__Your task__:
Take the material below and reproduce, word for word, only the lines from the line with "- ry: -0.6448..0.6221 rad" through the line with "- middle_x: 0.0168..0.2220".

__Listed records__:
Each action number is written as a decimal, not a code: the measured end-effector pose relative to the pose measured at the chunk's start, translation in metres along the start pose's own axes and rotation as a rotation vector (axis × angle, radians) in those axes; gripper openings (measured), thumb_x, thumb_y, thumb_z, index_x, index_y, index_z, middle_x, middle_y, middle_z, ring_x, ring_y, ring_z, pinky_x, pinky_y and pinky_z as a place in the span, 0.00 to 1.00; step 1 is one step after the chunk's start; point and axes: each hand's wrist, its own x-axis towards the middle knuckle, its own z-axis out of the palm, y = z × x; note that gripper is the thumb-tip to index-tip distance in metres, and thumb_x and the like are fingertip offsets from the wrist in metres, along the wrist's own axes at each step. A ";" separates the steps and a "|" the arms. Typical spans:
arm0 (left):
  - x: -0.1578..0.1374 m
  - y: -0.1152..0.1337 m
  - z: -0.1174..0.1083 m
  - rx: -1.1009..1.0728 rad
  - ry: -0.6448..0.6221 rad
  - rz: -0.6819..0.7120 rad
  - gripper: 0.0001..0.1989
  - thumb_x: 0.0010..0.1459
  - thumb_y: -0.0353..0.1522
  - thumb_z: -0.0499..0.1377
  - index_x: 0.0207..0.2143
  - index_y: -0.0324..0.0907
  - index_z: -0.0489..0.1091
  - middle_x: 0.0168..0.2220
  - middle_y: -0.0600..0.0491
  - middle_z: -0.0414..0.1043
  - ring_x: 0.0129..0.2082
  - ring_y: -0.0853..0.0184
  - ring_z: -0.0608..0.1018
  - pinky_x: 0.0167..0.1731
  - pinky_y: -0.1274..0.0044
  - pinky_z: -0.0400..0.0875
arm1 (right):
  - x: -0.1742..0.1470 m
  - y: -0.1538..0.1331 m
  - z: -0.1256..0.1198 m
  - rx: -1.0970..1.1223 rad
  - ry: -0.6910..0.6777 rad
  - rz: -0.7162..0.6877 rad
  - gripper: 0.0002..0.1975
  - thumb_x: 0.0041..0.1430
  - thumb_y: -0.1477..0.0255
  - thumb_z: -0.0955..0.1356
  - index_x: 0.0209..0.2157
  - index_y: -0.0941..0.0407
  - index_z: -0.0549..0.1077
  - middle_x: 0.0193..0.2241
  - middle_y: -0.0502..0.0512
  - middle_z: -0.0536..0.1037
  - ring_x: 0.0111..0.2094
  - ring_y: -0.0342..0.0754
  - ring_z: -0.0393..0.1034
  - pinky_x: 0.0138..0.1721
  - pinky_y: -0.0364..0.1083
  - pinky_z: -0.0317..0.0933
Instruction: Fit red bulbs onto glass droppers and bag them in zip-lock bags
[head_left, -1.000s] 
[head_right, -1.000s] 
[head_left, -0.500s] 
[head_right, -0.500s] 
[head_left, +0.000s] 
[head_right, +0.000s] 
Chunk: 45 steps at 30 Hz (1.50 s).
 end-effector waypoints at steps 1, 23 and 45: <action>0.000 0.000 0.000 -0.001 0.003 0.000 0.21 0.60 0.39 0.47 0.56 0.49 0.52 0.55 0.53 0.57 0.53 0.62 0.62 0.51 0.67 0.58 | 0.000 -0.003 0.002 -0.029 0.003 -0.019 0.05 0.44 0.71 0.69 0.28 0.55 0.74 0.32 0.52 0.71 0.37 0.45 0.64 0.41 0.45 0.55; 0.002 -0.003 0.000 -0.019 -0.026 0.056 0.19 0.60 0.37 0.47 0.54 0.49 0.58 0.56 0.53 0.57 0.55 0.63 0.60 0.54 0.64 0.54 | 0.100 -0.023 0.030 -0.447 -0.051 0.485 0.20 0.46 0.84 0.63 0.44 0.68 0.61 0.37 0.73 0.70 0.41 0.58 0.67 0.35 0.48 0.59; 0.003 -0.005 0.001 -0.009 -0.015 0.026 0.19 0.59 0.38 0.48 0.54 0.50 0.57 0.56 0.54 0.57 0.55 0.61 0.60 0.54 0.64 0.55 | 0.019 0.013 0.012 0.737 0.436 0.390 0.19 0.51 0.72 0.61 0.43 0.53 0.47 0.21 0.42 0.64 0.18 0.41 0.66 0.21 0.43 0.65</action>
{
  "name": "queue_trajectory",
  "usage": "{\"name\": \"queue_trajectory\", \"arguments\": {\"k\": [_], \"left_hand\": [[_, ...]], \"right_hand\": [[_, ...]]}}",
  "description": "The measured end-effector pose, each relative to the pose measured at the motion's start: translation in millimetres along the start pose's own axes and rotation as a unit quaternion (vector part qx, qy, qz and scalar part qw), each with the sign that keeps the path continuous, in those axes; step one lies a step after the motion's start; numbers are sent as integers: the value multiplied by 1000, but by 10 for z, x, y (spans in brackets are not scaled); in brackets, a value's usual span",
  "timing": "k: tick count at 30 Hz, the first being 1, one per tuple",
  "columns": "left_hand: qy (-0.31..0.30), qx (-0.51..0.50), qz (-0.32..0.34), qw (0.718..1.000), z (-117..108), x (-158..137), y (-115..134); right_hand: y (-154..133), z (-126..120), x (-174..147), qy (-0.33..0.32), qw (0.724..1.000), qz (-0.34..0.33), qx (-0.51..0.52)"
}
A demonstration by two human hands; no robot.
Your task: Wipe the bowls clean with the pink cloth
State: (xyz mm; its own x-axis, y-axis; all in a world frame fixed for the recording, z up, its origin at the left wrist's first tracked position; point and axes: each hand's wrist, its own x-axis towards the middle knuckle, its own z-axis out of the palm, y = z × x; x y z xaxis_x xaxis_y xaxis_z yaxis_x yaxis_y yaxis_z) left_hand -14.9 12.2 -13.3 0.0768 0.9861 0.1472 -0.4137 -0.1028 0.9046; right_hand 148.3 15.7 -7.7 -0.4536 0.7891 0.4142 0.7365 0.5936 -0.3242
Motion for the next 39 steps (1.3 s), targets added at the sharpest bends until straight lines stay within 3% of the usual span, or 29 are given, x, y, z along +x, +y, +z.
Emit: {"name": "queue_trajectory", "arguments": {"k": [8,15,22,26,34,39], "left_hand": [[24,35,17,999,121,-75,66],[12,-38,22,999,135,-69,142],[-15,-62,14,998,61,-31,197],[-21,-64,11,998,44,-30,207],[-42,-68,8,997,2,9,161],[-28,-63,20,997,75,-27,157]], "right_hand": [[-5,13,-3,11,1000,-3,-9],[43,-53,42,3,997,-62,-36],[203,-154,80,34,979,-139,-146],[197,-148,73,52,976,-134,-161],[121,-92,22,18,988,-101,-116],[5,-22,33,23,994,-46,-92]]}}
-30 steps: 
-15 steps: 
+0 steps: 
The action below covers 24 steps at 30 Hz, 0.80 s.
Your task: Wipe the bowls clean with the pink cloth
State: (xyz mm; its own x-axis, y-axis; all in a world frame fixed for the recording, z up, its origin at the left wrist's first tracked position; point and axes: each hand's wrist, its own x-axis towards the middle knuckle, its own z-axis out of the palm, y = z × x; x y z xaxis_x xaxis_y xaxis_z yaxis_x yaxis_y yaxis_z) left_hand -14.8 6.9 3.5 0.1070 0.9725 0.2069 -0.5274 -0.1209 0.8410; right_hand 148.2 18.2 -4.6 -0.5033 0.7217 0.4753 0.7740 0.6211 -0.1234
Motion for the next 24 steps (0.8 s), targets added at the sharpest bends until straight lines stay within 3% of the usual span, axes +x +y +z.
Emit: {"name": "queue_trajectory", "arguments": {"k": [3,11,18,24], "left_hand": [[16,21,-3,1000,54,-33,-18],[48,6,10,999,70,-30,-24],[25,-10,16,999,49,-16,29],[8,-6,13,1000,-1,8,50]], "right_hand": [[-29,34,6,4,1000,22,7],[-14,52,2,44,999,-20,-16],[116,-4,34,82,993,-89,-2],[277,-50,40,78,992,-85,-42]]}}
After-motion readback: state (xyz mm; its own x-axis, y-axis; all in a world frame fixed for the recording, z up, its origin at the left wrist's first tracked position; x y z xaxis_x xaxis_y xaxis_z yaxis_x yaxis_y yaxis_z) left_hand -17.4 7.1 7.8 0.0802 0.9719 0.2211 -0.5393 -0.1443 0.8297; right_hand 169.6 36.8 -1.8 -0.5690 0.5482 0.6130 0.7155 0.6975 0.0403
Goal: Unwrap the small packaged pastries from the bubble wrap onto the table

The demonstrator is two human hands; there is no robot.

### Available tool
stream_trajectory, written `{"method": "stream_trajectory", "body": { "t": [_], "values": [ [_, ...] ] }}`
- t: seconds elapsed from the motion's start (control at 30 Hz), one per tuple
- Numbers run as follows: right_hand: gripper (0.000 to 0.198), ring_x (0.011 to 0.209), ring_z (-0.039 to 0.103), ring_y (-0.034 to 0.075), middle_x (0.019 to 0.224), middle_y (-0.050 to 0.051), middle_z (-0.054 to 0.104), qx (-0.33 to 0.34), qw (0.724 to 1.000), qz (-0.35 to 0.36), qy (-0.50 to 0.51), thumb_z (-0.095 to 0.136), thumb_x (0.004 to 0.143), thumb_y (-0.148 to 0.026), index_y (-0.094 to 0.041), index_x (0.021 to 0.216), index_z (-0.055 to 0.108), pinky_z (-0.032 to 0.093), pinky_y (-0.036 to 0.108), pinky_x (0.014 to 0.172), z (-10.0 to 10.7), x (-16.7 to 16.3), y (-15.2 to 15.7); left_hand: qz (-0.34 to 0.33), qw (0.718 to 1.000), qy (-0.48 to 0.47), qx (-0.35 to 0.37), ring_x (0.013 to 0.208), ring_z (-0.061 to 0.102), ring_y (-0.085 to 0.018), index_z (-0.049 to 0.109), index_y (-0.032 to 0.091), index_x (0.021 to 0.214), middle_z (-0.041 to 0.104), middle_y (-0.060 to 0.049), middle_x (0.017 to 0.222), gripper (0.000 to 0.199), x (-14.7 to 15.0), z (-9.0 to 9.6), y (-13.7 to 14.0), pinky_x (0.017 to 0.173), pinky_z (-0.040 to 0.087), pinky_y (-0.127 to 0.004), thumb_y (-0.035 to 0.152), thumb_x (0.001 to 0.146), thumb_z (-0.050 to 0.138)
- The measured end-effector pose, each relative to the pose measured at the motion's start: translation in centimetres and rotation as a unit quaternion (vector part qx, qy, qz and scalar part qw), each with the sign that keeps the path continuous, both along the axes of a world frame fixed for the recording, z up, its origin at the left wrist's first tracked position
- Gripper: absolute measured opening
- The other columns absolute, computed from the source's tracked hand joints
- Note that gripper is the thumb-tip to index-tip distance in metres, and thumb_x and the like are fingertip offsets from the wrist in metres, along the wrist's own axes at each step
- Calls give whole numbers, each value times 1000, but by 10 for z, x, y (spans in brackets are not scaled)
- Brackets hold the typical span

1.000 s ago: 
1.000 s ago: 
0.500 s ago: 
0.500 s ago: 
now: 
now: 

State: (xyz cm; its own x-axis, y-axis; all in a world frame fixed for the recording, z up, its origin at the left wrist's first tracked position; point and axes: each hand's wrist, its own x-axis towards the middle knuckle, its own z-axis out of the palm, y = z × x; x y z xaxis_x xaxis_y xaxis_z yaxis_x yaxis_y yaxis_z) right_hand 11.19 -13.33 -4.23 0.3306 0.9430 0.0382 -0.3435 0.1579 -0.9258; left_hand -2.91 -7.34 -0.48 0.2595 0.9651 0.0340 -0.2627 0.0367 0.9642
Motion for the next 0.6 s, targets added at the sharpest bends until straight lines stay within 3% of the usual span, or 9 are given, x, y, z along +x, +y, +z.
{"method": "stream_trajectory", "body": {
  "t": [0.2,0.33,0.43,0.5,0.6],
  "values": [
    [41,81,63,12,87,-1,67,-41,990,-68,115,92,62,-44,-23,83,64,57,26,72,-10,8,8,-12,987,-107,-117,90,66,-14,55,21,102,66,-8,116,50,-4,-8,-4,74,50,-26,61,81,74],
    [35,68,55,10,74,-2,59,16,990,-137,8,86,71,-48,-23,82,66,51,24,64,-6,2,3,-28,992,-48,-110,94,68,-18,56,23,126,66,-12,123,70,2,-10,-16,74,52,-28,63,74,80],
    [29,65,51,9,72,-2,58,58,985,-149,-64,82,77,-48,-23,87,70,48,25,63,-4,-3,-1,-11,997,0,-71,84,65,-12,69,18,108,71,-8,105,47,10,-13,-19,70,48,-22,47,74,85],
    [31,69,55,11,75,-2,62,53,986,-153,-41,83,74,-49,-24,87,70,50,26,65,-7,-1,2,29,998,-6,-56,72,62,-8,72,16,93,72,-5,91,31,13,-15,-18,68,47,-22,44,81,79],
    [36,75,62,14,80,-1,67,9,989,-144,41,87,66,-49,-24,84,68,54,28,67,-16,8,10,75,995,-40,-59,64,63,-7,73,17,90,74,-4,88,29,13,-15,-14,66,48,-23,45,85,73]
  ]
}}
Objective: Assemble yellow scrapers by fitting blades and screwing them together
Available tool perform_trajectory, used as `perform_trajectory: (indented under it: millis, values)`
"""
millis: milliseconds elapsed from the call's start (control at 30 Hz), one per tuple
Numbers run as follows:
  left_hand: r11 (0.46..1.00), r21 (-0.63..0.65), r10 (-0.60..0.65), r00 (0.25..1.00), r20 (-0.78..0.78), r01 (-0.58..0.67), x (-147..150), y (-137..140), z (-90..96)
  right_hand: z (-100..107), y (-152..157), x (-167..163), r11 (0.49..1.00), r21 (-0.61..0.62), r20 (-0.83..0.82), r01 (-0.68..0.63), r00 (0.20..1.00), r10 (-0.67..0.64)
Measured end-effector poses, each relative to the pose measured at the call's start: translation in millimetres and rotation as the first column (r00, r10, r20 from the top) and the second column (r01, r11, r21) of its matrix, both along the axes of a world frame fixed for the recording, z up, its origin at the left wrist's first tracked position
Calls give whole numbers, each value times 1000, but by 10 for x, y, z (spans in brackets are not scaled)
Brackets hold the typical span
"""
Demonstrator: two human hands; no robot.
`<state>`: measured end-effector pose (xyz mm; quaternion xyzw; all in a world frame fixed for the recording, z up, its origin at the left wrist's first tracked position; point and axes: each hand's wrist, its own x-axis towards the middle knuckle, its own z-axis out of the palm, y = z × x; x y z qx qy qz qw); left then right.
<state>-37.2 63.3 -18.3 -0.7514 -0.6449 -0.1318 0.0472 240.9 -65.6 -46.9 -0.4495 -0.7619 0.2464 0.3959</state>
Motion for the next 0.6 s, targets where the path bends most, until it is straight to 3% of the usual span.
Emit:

__Response to the task__:
  - ry: -0.6448..0.6221 rad
  - rz: -0.6819..0.7120 rad
  - gripper: 0.0001..0.1989
  - thumb_x: 0.0010..0.1459
  - thumb_y: -0.0353..0.1522
  - thumb_z: -0.0499..0.1377
  - index_x: 0.0207..0.2143
  - index_y: -0.0324..0.0907
  - index_z: -0.0489..0.1091
  - middle_x: 0.0168..0.2220

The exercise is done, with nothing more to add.